The 30th section of the 7th article, which places debts due to the state on the same footing as those to individuals, deserves unqualified approbation. There is no reason, except the right of the strongest, which should entitle any government to the lion's share in the division of an insolvent's estate. We wish that the policy of the United States in this particular could be altered.
The policy of the provision in the 34th section of the 8th article, that debts owing by the insolvent as guardian, executor, administrator, or trustee, shall be preferred to other debts, seems to us questionable. We will not stop to inquire into an obvious defect in the expression used in this section, in not fixing the meaning of the word “trustee.' As it now stands we are left in complete doubt, whether it is to be confined to trustees under wills, marriage settlements, and other instruments under seal, or is to extend to all cases in which courts of law or equity would call the insolvent the trustee of his creditor. Waving, however, this question, we cannot see the propriety of the provisions of this section.
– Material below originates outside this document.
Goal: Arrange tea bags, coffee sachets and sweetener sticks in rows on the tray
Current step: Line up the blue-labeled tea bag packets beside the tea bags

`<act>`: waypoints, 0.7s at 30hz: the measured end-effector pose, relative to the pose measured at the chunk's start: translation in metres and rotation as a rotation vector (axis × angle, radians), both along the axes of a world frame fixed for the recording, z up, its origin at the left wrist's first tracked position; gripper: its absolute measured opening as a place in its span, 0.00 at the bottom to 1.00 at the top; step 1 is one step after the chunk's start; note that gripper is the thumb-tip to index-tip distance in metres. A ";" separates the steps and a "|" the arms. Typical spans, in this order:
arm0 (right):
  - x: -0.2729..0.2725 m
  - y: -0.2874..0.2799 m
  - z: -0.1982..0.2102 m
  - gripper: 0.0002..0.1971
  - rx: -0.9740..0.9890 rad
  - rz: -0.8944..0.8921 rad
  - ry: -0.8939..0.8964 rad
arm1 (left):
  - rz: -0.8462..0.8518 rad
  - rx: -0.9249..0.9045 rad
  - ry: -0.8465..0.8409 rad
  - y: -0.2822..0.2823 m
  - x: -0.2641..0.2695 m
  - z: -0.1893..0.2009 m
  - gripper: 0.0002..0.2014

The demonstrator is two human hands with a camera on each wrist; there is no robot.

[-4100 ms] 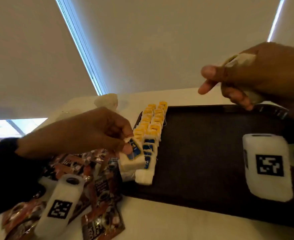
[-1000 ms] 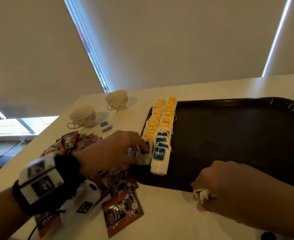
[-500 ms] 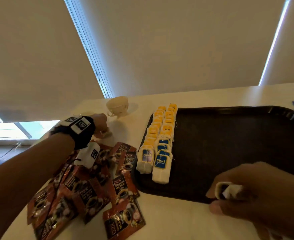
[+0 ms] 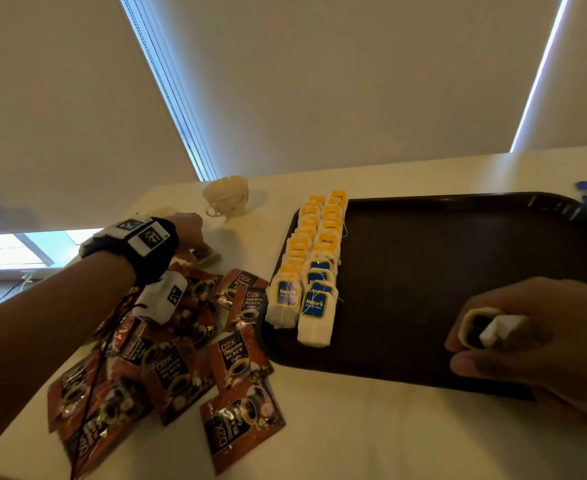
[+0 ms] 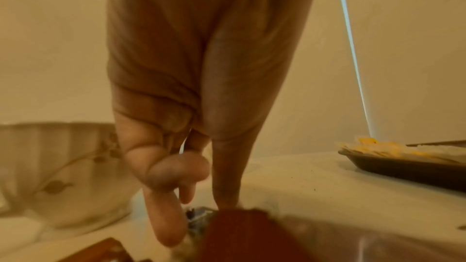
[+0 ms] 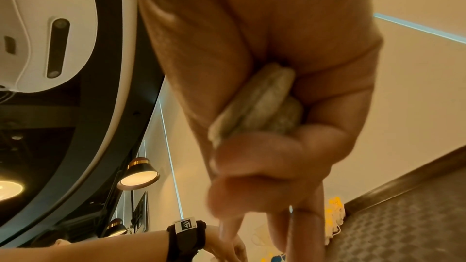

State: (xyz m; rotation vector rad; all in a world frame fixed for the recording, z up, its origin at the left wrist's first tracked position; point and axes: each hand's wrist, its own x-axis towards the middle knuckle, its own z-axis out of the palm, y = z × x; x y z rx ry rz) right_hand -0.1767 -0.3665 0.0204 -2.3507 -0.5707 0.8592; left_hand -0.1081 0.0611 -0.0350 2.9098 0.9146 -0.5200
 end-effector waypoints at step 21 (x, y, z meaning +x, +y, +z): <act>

We are ready to admit that a debtor may be more culpable with regard to some kind of debts than others. We do not dispute that he is more blamable, in employing funds in his own business which ought to have been preserved in a separate form for the parties interested in
them, than in purchasing goods, for which, by unforeseen events, he becomes unable to pay. But it does not follow that in distributing the insolvent's funds, the law ought to give one class of these debts a preference to another.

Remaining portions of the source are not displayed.